■ The task
Copy each line of the records below that has "camera" in it.

[Entries taken from a collection]
★ ★ ★ ★

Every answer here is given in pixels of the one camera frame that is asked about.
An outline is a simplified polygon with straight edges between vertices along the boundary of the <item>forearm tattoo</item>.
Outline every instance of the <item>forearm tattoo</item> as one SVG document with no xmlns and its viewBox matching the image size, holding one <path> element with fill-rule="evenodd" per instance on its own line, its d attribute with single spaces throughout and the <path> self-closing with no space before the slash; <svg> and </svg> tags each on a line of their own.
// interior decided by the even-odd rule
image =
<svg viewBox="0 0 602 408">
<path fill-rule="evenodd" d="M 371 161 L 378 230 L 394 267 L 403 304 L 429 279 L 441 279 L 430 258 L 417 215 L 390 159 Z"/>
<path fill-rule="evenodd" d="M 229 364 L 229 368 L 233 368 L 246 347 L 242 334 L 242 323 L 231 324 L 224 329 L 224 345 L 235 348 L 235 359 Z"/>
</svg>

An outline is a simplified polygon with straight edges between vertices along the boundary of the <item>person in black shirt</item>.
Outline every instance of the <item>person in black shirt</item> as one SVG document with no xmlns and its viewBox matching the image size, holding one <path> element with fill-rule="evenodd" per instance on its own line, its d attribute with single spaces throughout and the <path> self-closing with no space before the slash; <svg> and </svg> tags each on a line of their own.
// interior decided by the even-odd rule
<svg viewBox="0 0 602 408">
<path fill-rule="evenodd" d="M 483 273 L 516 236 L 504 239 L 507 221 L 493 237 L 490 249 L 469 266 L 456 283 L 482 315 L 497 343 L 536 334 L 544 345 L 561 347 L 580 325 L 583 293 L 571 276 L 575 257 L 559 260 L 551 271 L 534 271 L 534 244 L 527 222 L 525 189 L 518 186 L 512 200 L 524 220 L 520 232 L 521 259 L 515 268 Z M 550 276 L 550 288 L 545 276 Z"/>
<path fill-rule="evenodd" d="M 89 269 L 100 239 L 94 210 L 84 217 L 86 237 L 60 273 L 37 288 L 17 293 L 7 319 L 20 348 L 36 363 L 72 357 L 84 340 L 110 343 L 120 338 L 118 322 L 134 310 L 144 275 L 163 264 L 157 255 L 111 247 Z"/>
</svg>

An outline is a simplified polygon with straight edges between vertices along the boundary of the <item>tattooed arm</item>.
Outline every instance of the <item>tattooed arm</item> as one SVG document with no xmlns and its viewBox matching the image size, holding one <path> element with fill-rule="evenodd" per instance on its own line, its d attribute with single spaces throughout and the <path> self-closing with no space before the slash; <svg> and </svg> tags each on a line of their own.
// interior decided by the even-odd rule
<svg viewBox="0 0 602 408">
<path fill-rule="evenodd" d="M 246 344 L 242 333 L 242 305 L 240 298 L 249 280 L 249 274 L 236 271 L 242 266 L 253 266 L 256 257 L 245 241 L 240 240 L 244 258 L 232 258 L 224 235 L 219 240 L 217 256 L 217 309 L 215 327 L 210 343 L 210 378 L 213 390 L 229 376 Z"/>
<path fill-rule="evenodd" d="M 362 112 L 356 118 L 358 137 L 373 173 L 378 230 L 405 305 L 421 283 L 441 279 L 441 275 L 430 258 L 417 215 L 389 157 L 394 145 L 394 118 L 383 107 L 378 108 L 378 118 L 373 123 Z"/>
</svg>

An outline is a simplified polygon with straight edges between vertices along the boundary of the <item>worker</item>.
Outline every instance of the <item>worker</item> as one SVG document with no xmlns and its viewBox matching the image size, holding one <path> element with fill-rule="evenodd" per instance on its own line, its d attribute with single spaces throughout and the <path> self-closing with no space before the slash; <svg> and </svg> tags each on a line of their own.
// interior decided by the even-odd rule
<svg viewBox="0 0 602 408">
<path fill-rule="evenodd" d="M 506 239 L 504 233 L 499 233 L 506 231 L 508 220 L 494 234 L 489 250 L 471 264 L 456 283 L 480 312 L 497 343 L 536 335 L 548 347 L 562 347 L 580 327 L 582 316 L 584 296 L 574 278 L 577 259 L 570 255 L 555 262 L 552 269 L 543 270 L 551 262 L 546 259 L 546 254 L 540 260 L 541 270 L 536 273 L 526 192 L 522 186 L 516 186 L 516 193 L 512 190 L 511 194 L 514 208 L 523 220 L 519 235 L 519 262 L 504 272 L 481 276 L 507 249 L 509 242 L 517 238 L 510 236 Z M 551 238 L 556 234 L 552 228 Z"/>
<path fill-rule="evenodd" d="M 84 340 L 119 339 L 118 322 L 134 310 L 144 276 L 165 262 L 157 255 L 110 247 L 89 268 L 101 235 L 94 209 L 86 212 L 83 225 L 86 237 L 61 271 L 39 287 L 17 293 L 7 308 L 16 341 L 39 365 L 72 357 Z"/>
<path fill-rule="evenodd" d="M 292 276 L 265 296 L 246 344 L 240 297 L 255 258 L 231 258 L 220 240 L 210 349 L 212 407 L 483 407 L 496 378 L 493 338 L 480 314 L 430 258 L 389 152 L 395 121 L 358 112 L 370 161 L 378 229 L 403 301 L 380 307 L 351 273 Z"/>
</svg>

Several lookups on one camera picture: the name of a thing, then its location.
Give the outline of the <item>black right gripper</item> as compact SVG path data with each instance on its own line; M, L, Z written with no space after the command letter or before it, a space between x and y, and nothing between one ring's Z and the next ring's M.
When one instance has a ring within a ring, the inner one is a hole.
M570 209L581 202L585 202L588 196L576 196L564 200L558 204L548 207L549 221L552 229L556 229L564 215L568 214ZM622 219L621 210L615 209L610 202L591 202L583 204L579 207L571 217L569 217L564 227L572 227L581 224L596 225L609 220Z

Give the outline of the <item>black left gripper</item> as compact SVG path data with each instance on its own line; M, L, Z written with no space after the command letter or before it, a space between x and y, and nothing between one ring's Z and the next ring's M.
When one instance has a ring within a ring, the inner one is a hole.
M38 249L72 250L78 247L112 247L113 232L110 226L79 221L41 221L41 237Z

★ ★ ★ ★

■ Task result
Every answer here is given in pixels of the one camera frame that is asked about.
Several lookups on one camera picture: the name of a thing, then its location.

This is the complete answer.